Il est toujours difficile de dégager certaines tendances des entreprises que j'accompagne en tant que consultante en management des ressources humaines.

Mais il en est une qui m'interroge particulièrement aujourd'hui: l'encadrement aurait il tendance à perdre son  autorité sur son environnement relationnel par manque de compétences à mettre en oeuvre des principes de base?.

Certes, l'autorité fonctionnelle qui trouve sa source dans le statut exerce encore une certaine protection de l'encadrement : nos collaborateurs ne sont pas suicidaires et savent qui est " le boss"!

Mais ce pouvoir semble fragile voire temporaire et le manager doit veiller à ne pas renforcer la passivité: il a besoin de collaborateurs qui soient mobilisés, associés, acteurs.

Alors, est ce vraiment plus difficile de jouer d'autres cartes: celle du savoir et de l'autorité de compétence,  celle  de l'exemplarité, ou celle qui consiste à guider nos collaborateurs en partageant avec eux une vision claire de ce que nous voulons.

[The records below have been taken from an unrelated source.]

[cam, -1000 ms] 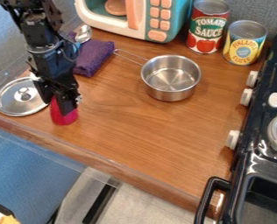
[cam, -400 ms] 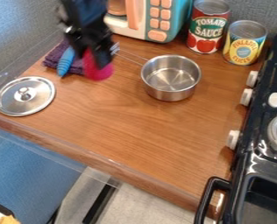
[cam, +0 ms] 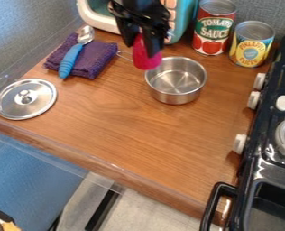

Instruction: Put the red object in the silver pot.

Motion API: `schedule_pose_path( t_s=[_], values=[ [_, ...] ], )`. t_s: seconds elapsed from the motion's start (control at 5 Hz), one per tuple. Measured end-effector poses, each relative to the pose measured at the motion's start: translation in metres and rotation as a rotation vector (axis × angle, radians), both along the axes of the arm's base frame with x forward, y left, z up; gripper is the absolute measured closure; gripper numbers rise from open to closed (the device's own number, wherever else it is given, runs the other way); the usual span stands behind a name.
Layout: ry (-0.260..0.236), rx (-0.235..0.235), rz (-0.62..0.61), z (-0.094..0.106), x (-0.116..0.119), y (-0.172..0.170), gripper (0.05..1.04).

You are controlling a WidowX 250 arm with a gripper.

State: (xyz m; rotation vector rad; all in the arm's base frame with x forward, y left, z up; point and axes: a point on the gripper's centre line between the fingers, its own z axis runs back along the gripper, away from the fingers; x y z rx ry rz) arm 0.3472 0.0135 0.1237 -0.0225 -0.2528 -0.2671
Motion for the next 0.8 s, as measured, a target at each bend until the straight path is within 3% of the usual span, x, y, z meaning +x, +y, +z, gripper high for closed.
schedule_pose_path(
  t_s=[0.4, 0.8],
  values=[
    [0.07, 0.051, 0.002, -0.047, 0.029, -0.011, 0.443],
    [0.085, 0.058, -0.006, -0.062, 0.041, -0.025, 0.443]
  ],
)
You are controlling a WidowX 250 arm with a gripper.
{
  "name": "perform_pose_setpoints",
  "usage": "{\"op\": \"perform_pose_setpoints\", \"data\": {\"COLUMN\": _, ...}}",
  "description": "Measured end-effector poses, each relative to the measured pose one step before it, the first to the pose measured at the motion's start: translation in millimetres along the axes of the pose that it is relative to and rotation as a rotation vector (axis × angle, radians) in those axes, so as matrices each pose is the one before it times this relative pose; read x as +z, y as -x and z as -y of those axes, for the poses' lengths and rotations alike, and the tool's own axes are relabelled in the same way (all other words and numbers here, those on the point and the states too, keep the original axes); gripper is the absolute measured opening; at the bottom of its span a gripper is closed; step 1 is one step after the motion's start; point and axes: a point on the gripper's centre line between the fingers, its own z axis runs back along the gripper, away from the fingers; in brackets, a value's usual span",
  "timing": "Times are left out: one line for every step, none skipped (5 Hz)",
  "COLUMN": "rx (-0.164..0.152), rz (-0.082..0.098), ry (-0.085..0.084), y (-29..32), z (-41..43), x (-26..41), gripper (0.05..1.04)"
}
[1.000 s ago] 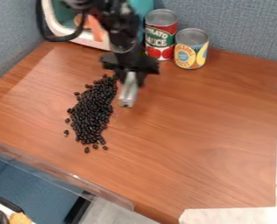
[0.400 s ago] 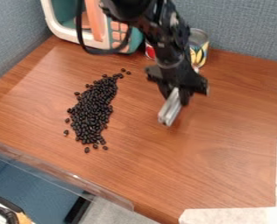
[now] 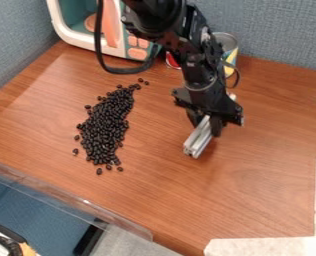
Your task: Sweep into pile
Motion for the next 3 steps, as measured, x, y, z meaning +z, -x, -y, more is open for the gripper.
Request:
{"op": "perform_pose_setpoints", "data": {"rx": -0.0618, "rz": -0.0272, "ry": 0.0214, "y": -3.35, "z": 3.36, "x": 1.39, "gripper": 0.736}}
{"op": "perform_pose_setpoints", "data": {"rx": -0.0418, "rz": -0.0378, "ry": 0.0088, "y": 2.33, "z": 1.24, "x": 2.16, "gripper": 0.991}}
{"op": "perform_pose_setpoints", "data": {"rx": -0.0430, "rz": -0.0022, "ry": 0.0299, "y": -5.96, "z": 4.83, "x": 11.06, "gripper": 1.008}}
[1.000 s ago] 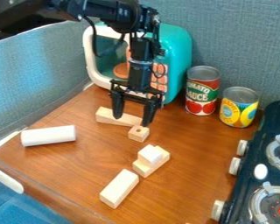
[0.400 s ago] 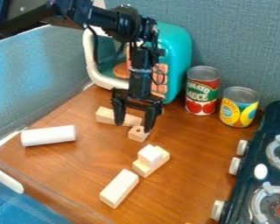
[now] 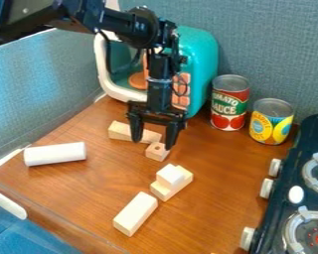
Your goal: Put the block with a hole on top of the white cubu
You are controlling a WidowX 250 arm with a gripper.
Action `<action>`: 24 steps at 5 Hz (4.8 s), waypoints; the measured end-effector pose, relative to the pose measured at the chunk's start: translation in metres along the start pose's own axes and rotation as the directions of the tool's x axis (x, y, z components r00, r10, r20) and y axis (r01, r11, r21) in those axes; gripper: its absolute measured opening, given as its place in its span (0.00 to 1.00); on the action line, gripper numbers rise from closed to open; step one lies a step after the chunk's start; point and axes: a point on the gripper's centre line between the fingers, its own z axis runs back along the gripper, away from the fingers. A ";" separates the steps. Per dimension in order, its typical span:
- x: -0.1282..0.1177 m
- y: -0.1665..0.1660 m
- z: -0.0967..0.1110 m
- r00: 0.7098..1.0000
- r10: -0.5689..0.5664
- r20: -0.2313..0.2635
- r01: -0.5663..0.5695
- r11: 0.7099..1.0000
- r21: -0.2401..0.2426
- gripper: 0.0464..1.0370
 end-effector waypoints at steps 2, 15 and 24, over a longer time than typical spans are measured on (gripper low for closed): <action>0.005 0.005 -0.007 0.999 0.042 -0.008 -0.043 0.999 -0.018 0.96; -0.071 -0.051 -0.003 0.890 -0.453 -0.053 0.455 0.887 0.073 0.54; -0.059 -0.055 -0.004 0.912 -0.410 -0.026 0.411 0.910 0.052 0.96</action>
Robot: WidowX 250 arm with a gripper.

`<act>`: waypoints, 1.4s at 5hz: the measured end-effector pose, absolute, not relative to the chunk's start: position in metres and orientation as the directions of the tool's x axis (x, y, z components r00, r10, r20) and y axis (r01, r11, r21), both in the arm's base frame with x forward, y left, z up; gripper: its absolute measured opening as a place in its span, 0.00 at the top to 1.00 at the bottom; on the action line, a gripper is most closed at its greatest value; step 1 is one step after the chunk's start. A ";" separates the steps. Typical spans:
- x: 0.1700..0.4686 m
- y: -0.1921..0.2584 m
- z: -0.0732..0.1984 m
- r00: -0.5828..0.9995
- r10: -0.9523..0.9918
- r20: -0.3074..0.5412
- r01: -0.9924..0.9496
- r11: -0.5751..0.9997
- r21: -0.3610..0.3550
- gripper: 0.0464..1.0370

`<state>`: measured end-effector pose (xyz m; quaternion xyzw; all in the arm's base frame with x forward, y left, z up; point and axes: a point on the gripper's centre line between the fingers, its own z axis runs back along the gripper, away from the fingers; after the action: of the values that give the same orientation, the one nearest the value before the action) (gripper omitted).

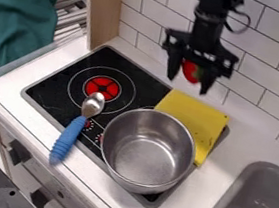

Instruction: Put the red strawberry on the right burner

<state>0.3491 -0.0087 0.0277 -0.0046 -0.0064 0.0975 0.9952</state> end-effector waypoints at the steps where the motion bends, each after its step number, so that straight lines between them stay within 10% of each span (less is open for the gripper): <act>1: 0.339 -0.016 0.008 0.979 0.198 -0.041 -0.199 0.980 -0.021 0.30; 3: 0.334 -0.021 -0.010 0.975 0.207 -0.075 -0.211 0.976 -0.048 0.24; 4: 0.334 -0.022 -0.010 0.978 0.196 -0.071 -0.199 0.979 -0.045 0.02; 7: 0.336 -0.038 0.029 0.987 0.158 -0.020 -0.158 0.987 -0.005 0.03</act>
<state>0.3359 -0.0379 0.0293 -0.0034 0.0100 0.0792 0.9968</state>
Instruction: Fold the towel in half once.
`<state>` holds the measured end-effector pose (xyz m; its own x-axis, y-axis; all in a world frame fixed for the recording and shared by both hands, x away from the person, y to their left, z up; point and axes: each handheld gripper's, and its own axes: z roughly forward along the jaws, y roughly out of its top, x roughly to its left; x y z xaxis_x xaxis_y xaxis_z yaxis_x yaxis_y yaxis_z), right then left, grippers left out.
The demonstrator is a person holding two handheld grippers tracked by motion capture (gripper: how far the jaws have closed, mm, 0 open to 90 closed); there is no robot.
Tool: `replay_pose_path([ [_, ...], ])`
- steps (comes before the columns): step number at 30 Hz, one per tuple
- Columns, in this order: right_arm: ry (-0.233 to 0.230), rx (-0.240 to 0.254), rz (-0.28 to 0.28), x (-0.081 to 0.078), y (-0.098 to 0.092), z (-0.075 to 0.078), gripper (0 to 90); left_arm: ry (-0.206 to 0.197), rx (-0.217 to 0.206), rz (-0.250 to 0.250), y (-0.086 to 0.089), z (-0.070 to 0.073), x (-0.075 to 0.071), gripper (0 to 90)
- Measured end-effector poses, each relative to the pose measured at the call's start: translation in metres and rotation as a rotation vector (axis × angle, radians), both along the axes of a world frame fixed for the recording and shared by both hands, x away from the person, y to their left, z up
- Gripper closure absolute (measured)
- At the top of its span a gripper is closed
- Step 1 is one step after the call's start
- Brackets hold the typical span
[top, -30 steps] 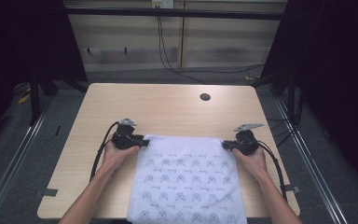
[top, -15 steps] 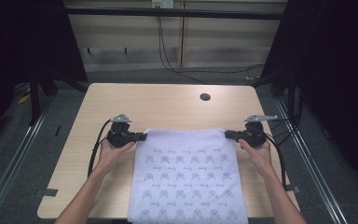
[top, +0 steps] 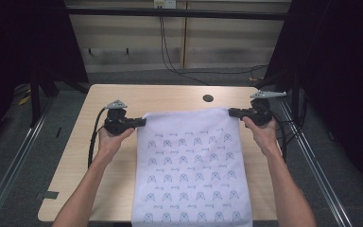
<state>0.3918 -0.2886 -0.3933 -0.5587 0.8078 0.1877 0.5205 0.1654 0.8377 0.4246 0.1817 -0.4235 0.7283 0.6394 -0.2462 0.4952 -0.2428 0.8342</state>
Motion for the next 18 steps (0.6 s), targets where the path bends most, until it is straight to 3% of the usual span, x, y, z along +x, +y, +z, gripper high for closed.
replay_pose_path([
  [7, -0.054, -0.001, -0.043, 0.020, -0.005, 0.038, 87.0, -0.055, -0.043, 0.018, 0.001, 0.038, 0.020, 87.2],
  [8, -0.060, 0.002, -0.051, 0.022, -0.005, 0.043, 87.0, -0.064, -0.005, 0.018, -0.002, 0.047, 0.024, 87.2],
  [9, -0.068, 0.001, -0.061, 0.025, -0.005, 0.051, 87.1, -0.075, 0.005, 0.021, -0.003, 0.054, 0.026, 87.2],
  [11, -0.092, 0.010, -0.075, 0.028, -0.005, 0.065, 87.1, -0.096, -0.065, 0.025, -0.003, 0.068, 0.027, 87.3],
  [12, -0.102, 0.019, -0.077, 0.028, -0.005, 0.071, 87.1, -0.104, -0.077, 0.021, -0.003, 0.073, 0.026, 87.3],
  [15, -0.133, 0.050, -0.073, 0.023, -0.004, 0.086, 87.2, -0.123, -0.060, 0.009, -0.003, 0.076, 0.020, 87.4],
  [18, -0.125, 0.022, -0.049, 0.015, -0.004, 0.079, 87.2, -0.111, -0.062, 0.002, 0.001, 0.066, 0.010, 87.3],
])
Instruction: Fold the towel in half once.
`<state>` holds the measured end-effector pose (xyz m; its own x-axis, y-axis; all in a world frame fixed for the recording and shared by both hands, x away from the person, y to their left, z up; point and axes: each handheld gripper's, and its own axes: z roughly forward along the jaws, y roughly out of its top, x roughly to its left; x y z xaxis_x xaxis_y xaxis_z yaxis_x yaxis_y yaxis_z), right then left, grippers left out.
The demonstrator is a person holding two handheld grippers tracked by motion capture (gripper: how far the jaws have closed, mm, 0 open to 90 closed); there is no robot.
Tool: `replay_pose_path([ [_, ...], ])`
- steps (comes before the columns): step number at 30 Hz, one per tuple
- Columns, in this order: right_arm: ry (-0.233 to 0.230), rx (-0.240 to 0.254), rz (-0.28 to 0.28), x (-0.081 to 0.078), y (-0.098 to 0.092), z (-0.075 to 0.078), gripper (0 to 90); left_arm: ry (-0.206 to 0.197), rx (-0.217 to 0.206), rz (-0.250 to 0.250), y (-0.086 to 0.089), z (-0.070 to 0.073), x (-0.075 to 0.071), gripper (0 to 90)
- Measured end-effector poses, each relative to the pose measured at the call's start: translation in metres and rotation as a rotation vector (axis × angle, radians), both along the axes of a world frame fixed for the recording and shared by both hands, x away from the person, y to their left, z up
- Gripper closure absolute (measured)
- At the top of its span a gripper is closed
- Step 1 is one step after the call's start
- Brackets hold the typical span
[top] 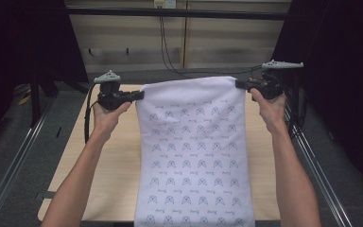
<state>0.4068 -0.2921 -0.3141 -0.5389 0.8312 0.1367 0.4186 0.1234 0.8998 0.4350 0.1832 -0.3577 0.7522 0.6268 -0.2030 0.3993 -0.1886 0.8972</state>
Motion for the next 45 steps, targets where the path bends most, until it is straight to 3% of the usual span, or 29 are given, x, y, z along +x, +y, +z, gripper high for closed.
replay_pose_path([
  [3, 0.013, -0.002, 0.035, -0.015, -0.003, -0.015, 87.2, 0.018, -0.008, -0.018, 0.006, -0.011, -0.014, 87.3],
  [7, 0.034, 0.022, 0.092, -0.046, -0.009, -0.036, 87.2, 0.008, 0.004, -0.065, 0.009, -0.018, -0.043, 87.3],
  [10, 0.031, 0.034, 0.127, -0.073, -0.012, -0.042, 87.2, 0.003, -0.003, -0.106, 0.012, -0.019, -0.073, 87.3],
  [12, 0.022, 0.049, 0.155, -0.093, -0.014, -0.044, 87.2, -0.010, -0.008, -0.089, 0.015, -0.020, -0.092, 87.2],
  [16, 0.035, 0.044, 0.208, -0.139, -0.013, -0.044, 87.2, 0.015, -0.015, -0.125, 0.023, -0.029, -0.129, 87.3],
  [20, 0.115, 0.010, 0.247, -0.187, -0.009, -0.069, 87.2, 0.096, 0.013, -0.180, 0.027, -0.054, -0.159, 87.2],
  [22, 0.180, -0.008, 0.246, -0.208, -0.008, -0.091, 87.2, 0.168, 0.002, -0.222, 0.028, -0.073, -0.174, 87.2],
  [25, 0.253, -0.043, 0.234, -0.231, -0.007, -0.119, 87.2, 0.251, 0.050, -0.266, 0.021, -0.100, -0.188, 87.1],
  [26, 0.280, -0.057, 0.234, -0.235, -0.006, -0.126, 87.2, 0.288, 0.077, -0.289, 0.017, -0.111, -0.192, 87.1],
  [28, 0.343, -0.081, 0.226, -0.240, -0.005, -0.143, 87.1, 0.326, 0.133, -0.314, 0.008, -0.122, -0.195, 87.0],
  [32, 0.432, -0.132, 0.232, -0.237, -0.002, -0.165, 87.2, 0.352, 0.248, -0.330, -0.006, -0.136, -0.194, 87.0],
  [35, 0.474, -0.188, 0.232, -0.231, 0.004, -0.172, 87.2, 0.354, 0.252, -0.326, -0.006, -0.138, -0.189, 87.2],
  [40, 0.455, -0.207, 0.225, -0.211, 0.010, -0.174, 87.3, 0.304, 0.269, -0.273, -0.005, -0.139, -0.174, 87.5],
  [45, 0.410, -0.274, 0.211, -0.180, 0.024, -0.173, 87.4, 0.271, 0.288, -0.189, -0.007, -0.139, -0.135, 87.8],
])
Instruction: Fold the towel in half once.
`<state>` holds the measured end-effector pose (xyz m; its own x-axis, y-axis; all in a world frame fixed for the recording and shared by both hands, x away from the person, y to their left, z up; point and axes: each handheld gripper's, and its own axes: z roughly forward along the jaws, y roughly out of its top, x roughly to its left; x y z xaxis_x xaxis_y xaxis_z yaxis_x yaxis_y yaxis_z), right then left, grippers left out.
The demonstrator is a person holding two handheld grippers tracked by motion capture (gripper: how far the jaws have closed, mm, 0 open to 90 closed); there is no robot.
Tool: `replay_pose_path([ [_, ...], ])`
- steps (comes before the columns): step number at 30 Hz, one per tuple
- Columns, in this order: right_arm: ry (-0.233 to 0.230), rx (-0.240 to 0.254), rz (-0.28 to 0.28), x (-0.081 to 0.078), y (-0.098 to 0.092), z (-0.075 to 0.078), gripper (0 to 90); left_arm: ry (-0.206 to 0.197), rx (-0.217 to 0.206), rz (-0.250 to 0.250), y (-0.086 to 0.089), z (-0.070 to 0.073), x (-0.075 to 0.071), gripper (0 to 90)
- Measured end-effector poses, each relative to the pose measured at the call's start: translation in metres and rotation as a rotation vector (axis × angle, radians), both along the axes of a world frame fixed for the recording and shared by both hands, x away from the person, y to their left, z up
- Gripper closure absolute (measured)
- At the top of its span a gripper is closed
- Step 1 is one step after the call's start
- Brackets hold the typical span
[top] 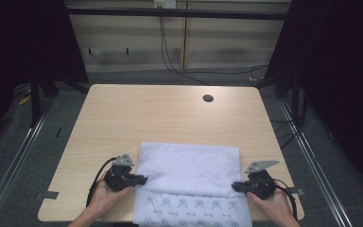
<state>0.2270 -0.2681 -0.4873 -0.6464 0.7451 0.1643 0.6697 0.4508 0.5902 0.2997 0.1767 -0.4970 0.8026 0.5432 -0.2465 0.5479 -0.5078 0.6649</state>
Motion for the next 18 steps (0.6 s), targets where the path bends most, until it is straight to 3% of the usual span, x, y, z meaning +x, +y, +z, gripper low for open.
replay_pose_path([
  [2, -0.003, 0.005, -0.006, 0.013, 0.003, -0.001, 87.4, -0.034, 0.013, 0.029, -0.003, -0.001, 0.016, 87.9],
  [7, -0.018, -0.014, -0.070, 0.061, 0.006, -0.002, 87.4, -0.007, 0.003, 0.101, -0.004, -0.002, 0.057, 87.8],
  [12, -0.024, -0.055, -0.130, 0.103, 0.010, -0.002, 87.4, -0.034, 0.049, 0.150, -0.008, -0.001, 0.093, 87.8],
  [15, -0.034, -0.074, -0.146, 0.130, 0.012, -0.002, 87.4, -0.029, 0.015, 0.200, -0.006, -0.004, 0.113, 87.8],
  [18, -0.039, -0.062, -0.176, 0.156, 0.011, -0.004, 87.4, -0.051, 0.032, 0.209, -0.007, -0.004, 0.130, 87.8],
])
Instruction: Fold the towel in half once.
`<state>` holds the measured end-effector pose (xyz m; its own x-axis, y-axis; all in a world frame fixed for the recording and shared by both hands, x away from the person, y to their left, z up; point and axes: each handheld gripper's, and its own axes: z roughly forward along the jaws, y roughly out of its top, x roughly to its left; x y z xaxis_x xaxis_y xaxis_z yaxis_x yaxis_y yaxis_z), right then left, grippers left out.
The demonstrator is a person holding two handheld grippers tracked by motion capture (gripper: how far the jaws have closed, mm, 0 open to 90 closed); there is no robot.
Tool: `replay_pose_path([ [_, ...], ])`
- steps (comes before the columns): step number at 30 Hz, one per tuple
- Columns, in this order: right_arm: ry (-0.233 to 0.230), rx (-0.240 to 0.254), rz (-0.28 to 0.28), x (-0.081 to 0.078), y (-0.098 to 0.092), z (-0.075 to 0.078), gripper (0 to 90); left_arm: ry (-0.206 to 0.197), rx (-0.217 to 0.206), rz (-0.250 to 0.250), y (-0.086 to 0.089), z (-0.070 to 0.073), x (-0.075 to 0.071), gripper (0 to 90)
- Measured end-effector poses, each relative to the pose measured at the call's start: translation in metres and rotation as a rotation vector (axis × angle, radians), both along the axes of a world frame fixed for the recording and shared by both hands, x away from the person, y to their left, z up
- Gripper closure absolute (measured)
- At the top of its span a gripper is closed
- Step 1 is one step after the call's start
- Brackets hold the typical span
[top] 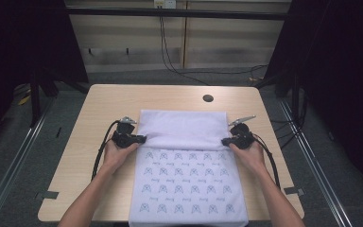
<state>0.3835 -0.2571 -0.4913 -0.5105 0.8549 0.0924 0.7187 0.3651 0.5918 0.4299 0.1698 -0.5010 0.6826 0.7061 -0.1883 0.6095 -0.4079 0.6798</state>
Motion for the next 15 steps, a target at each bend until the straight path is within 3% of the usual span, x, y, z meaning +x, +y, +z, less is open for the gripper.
replay_pose_path([
  [3, -0.015, 0.010, -0.035, 0.020, 0.001, -0.002, 87.3, -0.031, -0.017, 0.025, -0.001, -0.004, 0.018, 87.8],
  [7, -0.039, 0.061, -0.090, 0.037, -0.003, -0.006, 87.3, -0.034, -0.030, 0.045, -0.002, -0.006, 0.039, 87.7],
  [11, -0.066, 0.072, -0.085, 0.041, -0.005, -0.007, 87.2, -0.025, -0.036, 0.048, -0.002, -0.004, 0.039, 87.7],
  [12, -0.066, 0.088, -0.084, 0.041, -0.007, -0.006, 87.2, -0.028, -0.058, 0.025, 0.000, -0.001, 0.037, 87.7],
  [14, -0.098, 0.155, -0.088, 0.039, -0.014, 0.002, 87.2, -0.044, -0.091, 0.026, 0.007, 0.007, 0.033, 87.7],
  [15, -0.120, 0.188, -0.084, 0.038, -0.017, 0.009, 87.2, -0.060, -0.144, 0.025, 0.014, 0.017, 0.030, 87.7],
])
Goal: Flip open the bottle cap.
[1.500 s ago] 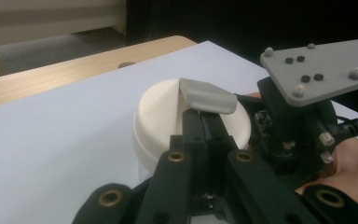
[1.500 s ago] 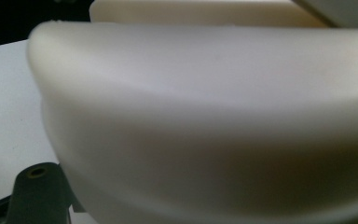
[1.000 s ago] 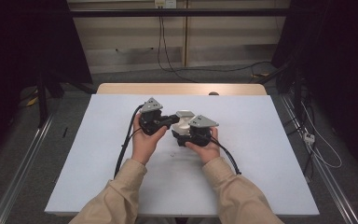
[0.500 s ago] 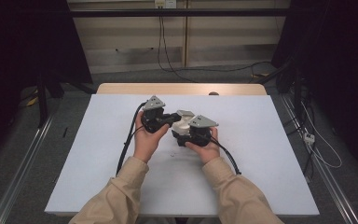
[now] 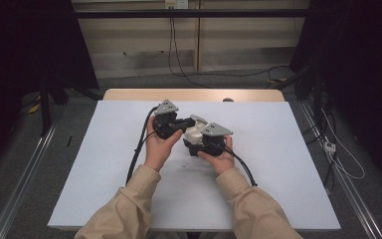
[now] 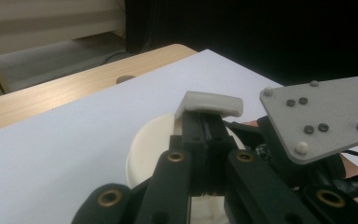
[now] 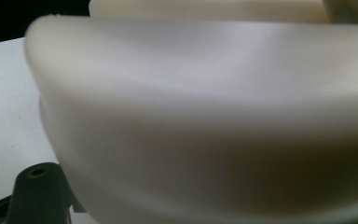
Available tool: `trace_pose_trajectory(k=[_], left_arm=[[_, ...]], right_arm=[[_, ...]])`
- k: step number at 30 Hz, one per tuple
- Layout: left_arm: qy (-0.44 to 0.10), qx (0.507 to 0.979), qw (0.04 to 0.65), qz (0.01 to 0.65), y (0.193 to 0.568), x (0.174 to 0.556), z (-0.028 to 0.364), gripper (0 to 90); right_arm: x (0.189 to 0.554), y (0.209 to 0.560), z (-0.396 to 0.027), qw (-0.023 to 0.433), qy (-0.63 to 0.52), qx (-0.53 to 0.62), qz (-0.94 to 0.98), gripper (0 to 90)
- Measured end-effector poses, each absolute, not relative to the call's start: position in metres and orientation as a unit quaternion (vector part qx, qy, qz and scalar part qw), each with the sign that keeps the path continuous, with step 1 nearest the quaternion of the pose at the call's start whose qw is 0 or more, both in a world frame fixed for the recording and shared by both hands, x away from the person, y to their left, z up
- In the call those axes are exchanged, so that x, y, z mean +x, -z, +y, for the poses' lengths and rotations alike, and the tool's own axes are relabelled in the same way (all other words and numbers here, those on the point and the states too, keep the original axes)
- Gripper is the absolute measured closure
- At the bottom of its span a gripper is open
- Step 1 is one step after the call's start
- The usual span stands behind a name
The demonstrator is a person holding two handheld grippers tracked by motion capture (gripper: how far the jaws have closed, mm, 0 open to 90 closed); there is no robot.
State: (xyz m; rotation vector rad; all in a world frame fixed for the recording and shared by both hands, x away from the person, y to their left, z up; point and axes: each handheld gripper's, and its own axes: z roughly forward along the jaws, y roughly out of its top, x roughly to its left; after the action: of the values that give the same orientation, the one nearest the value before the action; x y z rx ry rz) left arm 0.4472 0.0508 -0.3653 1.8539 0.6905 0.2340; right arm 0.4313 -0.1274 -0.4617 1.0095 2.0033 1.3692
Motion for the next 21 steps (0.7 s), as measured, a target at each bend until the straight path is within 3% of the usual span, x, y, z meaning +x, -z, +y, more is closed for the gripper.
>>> trace_pose_trajectory(k=[21], left_arm=[[-0.101, 0.782, 0.543, 0.287, 0.359, 0.451, 0.0455, 89.3]], right_arm=[[0.4313, 0.4617, -0.1272, 0.254, -0.502, 0.372, 0.738, 18.1]])
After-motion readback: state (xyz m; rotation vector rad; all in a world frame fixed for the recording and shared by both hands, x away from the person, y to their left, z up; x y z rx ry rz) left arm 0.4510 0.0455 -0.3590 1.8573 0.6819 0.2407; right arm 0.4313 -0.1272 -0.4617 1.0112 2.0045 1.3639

Nous compliquons bien souvent les pistes d'action  qui pourraient  favoriser notre positionnement et c'est peut être aussi pour cela que nous ne parvenons pas à les mettre en oeuvre;

Pour ma part, et par conviction, je  défendrai au moins 4 principes fondamentaux:

-En tant que manager, nous avons plus de pouvoir de savoir que nous ne l'imaginons spontanéement, ne limitons donc pas son usage!

-Pas besoin forcément de grands moyens pour faire évoluer les comportements de nos collaborateurs face à nos choix : nos propres comportements doivent avant tout être simplement cohérents avec ceux que nous demandons à notre environnement!

-Lorsque nous respectons les gens avec lesquels nous travaillons, ils sont plus enclins à nous respecter eux mêmes en tant que personne et donc plus susceptibles de respecter les rôles que nous devons exercer

-Enfin, n'hésitons plus à être honnête avec nous et avec eux: si je sais ce que je veux autant que cela passe par le dire (information, explication, écoute, échanges), cela évitera bien souvent le sentiment de manipulation ou le vrai passage en force!

Certes tout n'est pas dit, mais tout commence peut être par là...qu'en pensez vous?